Spoiler:
Basalt Deltas; The Nether
Violet light flashed from the rip between dimensions, casting a gigantic form unto the fields of basalt and ash with a deafening THUD! Eyes like fire snapped open as the creature uttered a guttural bellow like a giant alligator, flipping herself onto her stomach as she pushed off with two strong legs. Plated osteoderms dotted the top of the dinosaurian’s powerful body; iridescent periwinkle stripes lined her steely-black scales; long quill-lined arms ended in hands tipped with the most vicious meat hooks biology had ever sculpted. Quilled feathers crowned the black saurian’s head and neck, making her look all the more regal as she stood to her full immense height. A mighty theropod, she most definitely resembled—but a true theropod, she was not entirely. Part Tyrannosaurus, part “raptor”, a chimeric mix of several animals designed into what many considered to be the ultimate killing machine; desired to be a living weapon by some, and a theme park attraction by others.
But such prowess would have to be put to the test, for the environment the Indominus rex found herself in was unlike anything she had ever seen before.

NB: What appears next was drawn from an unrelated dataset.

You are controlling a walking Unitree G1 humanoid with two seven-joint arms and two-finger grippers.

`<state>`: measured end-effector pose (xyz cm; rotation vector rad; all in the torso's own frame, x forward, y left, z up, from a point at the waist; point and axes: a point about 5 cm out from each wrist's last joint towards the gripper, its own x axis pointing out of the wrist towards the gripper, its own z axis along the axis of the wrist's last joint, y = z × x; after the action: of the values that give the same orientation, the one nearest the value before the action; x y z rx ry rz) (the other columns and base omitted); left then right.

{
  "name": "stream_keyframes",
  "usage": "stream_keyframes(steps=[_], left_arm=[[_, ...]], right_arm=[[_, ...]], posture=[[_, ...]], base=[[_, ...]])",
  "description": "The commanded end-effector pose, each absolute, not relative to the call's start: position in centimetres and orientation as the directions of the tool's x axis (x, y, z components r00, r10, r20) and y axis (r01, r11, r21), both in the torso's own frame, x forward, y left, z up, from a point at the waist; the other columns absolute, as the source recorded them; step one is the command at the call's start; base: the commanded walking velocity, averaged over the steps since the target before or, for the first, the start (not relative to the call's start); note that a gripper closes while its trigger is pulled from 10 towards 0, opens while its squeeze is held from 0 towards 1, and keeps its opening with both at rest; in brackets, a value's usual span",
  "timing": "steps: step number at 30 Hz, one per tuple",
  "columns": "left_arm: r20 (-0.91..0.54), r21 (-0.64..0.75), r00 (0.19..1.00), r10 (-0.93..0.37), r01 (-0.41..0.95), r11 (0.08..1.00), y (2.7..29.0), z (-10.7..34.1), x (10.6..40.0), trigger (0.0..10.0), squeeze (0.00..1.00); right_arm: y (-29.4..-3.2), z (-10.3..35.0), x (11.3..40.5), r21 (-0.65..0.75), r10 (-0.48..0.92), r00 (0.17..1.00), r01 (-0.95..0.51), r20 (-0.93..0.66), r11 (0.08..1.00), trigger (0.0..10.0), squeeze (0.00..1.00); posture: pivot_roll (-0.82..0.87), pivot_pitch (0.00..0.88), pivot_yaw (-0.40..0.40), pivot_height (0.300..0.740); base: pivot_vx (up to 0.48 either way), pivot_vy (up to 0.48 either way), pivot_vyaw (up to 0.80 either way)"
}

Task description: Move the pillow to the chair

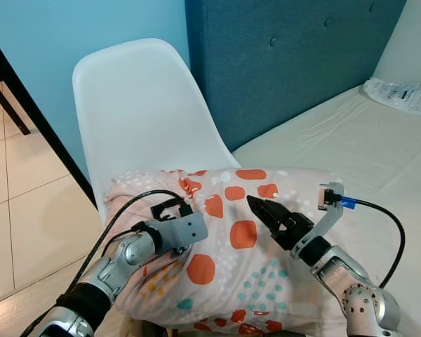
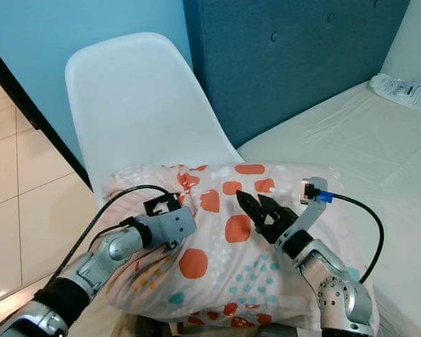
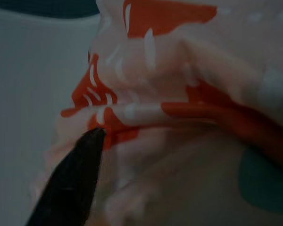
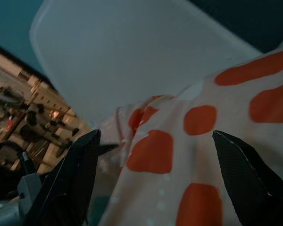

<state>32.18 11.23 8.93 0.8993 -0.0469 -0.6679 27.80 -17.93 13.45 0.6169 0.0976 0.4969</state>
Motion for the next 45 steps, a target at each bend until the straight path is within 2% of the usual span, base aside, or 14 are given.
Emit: stream_keyframes(steps=[1,8,15,16,23,25,30,32,45], left_arm=[[-0.278,0.709,0.802,-0.529,0.543,0.451,12.0,7.9,31.9,0.0,0.0],[-0.313,0.67,0.824,-0.473,0.545,0.504,13.0,7.1,32.1,0.0,0.0],[-0.312,0.67,0.852,-0.42,0.511,0.538,14.2,7.6,32.8,0.0,0.0],[-0.309,0.685,0.875,-0.373,0.477,0.551,15.4,8.0,33.3,0.0,0.0],[-0.282,0.729,0.927,-0.246,0.374,0.573,18.6,9.4,34.3,0.0,0.0],[-0.263,0.771,0.952,-0.159,0.307,0.558,20.6,10.3,34.7,0.0,0.0],[-0.25,0.815,0.965,-0.085,0.256,0.52,22.4,11.1,34.9,0.0,0.0],[-0.232,0.849,0.973,-0.011,0.208,0.485,24.1,11.7,34.9,0.0,0.0],[-0.12,0.902,0.976,0.179,0.031,0.431,27.6,14.3,35.2,0.0,0.0]], right_arm=[[-18.3,13.2,27.8,0.583,0.44,0.897,-0.385,0.052,0.716,10.0,0.0],[-20.3,14.5,28.3,0.61,0.319,0.939,-0.328,0.128,0.721,10.0,0.0],[-20.9,14.6,28.4,0.604,0.289,0.949,-0.304,0.125,0.737,10.0,0.0],[-21.0,14.5,28.5,0.604,0.276,0.954,-0.291,0.12,0.742,10.0,0.0],[-21.4,14.5,28.8,0.609,0.242,0.964,-0.259,0.112,0.75,10.0,0.0],[-21.5,14.4,28.9,0.61,0.229,0.968,-0.245,0.107,0.754,10.0,0.0],[-21.6,14.3,28.9,0.611,0.22,0.97,-0.234,0.1,0.756,10.0,0.0],[-21.6,14.2,29.0,0.614,0.211,0.973,-0.223,0.094,0.757,10.0,0.0],[-21.4,14.1,29.1,0.62,0.204,0.975,-0.214,0.088,0.755,10.0,0.0]], posture=[[-0.12,0.169,0.075,0.598],[-0.12,0.169,0.078,0.598],[-0.12,0.167,0.078,0.598],[-0.12,0.164,0.079,0.598],[-0.11,0.159,0.082,0.598],[-0.11,0.16,0.082,0.598],[-0.11,0.162,0.084,0.598],[-0.11,0.165,0.085,0.598],[-0.11,0.165,0.081,0.598]], base=[[0.0,0.0,0.0],[0.0,0.0,0.0],[0.0,0.0,0.0],[0.0,0.0,0.0],[0.0,0.0,0.0],[0.0,0.0,0.0],[0.0,0.0,0.0],[0.0,0.0,0.0],[0.0,0.0,0.0]])
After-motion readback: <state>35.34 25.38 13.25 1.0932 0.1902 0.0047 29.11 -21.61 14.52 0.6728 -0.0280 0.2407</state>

Particles of ash fell slowly from above in a silent rain, from a solid wall of rock that took the place of a sky. Archipelagoes and cliffs of basalt and Blackstone stretched out for as far as the Indominus’ incredible eyes could see, suspended above boiling seas of lava that glowed menacingly below. The air was thick with sulfurous fumes, a smell the saurian chimaera was not fond of to say the least. And every now and then, the hybrid’s snake-like eyes spotted strange shapes moving about in the distance; bizarre creatures the likes of which she could not fathom.
Genetically engineered hybrid or no, it was impossible for even a creature such as herself to not feel nervous; she was still an animal, and she still bore animal instincts and emotions. And a twinge of unease coursed through the Indominus as she looked this way and that, sniffing the sulfurous air as to try and make sense of her surroundings. One moment she had been prowling the lush jungles of Isla Tacano, wild and free from the restraints of a fallen theme park—and the next, a flash of light had brought her here. How or why, she knew not; she only knew that the obsidian portal behind her was still glowing with that same purple light.

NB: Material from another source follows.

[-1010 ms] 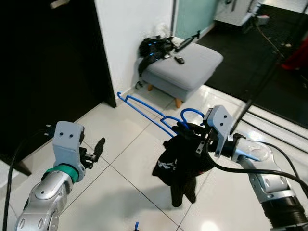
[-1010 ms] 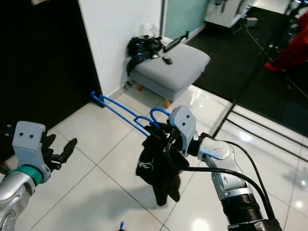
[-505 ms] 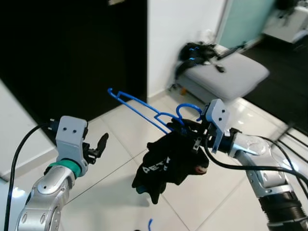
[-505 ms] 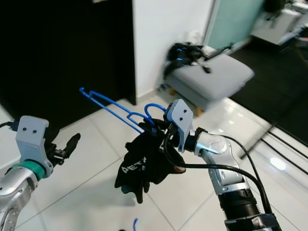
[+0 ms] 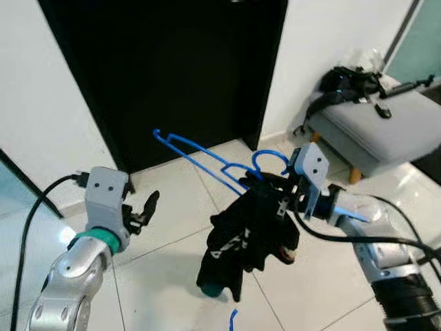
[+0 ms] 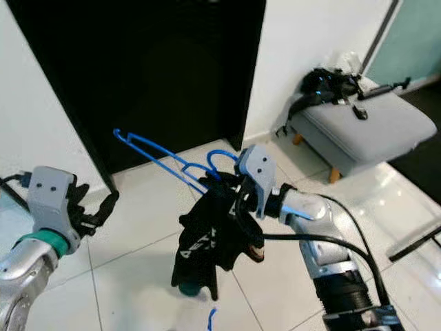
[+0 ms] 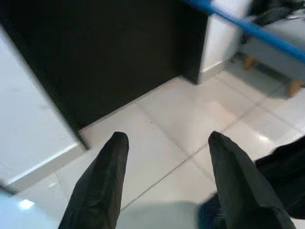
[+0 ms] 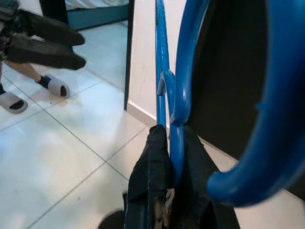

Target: Hang hanger

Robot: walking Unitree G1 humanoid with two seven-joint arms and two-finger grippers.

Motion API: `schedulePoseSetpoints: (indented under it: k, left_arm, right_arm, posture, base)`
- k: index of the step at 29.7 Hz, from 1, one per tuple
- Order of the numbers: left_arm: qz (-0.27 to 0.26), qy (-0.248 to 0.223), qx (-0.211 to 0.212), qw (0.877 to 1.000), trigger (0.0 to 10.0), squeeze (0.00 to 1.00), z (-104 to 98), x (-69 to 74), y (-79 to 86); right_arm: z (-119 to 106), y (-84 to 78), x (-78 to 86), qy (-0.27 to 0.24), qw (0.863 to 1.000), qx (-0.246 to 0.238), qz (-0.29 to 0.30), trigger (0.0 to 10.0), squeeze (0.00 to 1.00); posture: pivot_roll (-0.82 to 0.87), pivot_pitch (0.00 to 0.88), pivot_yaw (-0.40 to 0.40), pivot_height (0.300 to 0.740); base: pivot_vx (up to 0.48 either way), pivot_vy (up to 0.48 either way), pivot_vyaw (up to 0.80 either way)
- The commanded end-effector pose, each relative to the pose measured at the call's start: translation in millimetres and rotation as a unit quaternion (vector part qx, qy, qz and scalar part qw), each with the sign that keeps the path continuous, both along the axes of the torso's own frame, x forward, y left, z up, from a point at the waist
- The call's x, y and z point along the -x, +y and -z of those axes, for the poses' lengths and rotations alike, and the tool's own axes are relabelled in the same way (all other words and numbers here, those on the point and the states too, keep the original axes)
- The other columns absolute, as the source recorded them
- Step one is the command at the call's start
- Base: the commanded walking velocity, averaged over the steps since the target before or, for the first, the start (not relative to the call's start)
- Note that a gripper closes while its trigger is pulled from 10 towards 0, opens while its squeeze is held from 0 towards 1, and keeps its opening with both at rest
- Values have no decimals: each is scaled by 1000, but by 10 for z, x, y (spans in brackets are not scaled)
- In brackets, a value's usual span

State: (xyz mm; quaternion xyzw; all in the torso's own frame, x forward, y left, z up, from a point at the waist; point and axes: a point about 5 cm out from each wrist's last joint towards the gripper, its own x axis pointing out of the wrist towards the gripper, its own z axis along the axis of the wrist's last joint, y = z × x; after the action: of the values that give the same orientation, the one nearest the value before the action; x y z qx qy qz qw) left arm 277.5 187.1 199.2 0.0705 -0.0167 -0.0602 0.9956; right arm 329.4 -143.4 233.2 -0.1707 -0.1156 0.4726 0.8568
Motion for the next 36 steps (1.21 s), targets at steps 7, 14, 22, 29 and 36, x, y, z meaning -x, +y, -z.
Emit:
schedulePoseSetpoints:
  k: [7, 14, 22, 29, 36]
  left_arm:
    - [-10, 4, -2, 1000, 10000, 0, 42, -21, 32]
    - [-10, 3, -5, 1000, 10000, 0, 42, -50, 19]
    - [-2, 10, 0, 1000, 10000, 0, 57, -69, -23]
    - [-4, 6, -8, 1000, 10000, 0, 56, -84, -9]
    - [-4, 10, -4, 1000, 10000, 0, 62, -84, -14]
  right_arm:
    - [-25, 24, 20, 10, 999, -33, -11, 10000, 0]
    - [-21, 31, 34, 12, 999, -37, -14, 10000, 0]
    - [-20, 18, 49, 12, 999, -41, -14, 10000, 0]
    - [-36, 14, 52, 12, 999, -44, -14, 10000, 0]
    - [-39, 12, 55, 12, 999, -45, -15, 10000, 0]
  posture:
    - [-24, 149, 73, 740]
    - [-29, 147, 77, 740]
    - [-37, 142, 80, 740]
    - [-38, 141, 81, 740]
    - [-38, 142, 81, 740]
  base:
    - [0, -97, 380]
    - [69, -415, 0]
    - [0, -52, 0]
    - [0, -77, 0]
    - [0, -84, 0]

If she went through it, maybe she could…
KA-BOOM!
A fireball just narrowly missed the saurian hybrid—but its mark was devastating, nonetheless. Half the obsidian detonated in a burst of fire and smoke—and the violet light vanished, no longer brimming with power.
Her only gateway to the world she knew was gone.

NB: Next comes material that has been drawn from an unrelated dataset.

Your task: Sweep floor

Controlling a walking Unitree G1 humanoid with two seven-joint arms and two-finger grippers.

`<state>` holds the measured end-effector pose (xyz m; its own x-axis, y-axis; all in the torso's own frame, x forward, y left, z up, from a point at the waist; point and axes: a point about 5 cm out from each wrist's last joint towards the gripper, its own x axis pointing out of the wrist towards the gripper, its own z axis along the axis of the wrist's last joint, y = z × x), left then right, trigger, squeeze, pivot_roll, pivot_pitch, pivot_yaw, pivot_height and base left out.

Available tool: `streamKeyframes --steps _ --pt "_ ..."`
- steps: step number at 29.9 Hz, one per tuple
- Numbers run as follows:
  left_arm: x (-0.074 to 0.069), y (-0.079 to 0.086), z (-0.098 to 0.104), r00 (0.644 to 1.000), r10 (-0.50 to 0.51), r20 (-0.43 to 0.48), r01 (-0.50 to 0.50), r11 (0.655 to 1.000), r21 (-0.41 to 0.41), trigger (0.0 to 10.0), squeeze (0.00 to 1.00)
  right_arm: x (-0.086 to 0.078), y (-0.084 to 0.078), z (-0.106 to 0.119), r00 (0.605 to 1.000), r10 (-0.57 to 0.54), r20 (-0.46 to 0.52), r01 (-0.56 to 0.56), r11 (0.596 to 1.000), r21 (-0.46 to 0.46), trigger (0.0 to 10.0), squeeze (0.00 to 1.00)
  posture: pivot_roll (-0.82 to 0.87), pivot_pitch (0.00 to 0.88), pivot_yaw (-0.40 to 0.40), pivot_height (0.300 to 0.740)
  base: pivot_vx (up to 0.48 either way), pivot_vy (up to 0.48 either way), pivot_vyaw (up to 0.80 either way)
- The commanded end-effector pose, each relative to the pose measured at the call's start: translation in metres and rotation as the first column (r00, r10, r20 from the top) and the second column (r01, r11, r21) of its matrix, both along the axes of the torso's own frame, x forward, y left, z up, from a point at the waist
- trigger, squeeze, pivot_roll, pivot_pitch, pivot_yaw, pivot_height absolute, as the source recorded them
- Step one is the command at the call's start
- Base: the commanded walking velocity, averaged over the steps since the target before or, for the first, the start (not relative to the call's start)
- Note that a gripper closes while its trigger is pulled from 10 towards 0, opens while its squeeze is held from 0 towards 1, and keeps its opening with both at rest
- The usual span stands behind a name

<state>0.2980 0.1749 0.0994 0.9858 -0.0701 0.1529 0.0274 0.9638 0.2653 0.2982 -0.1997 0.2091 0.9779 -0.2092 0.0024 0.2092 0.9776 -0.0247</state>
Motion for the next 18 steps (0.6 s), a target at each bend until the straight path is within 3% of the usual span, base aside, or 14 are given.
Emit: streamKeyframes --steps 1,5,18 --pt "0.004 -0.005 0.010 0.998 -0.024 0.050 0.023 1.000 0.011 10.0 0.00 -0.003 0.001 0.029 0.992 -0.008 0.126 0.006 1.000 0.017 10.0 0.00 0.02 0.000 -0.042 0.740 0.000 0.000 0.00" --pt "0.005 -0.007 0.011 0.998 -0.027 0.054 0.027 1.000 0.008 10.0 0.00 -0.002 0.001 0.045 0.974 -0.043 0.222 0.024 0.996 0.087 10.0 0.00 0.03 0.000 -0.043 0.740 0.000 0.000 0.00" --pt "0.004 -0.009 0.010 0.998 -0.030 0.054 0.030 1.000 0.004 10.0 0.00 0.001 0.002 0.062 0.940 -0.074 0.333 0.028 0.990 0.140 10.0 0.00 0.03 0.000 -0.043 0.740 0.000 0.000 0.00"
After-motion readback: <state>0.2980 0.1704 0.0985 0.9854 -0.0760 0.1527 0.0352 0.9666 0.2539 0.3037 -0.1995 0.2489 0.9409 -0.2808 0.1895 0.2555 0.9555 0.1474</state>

A savage growl rippled through the Indominus’ throat as she whirled around, flaming eyes locked onto the perpetrator. Floating close to the barren ground some several meters away, a strange creature hovered. Gigantic and white as deathly ash, trailing ghostly tentacles behind it, with eyes held tightly shut that seemed to leak incessantly with sorrowful tears. Eyes suddenly flashing open to reveal red orbs of fury, the giant ghost fired another sphere of searing flame at the reptile. Ducking low to avoid the projectile, the Indominus rex got down on all fours and roared with a fury more sweltering than the lava below; a sound so loud it rattled the infinite caverns of the strange land. This transgressor had just made a colossal mistake, and would now pay for its sin in blood.
Barking a woeful sob, the Ghast spat another fireball, but the Indominus banked safely out of its path. The tentacled spirit could only weep as the reptilian chimaera charged towards it on two strong legs, roaring with the craving to tear flesh with tooth and claw.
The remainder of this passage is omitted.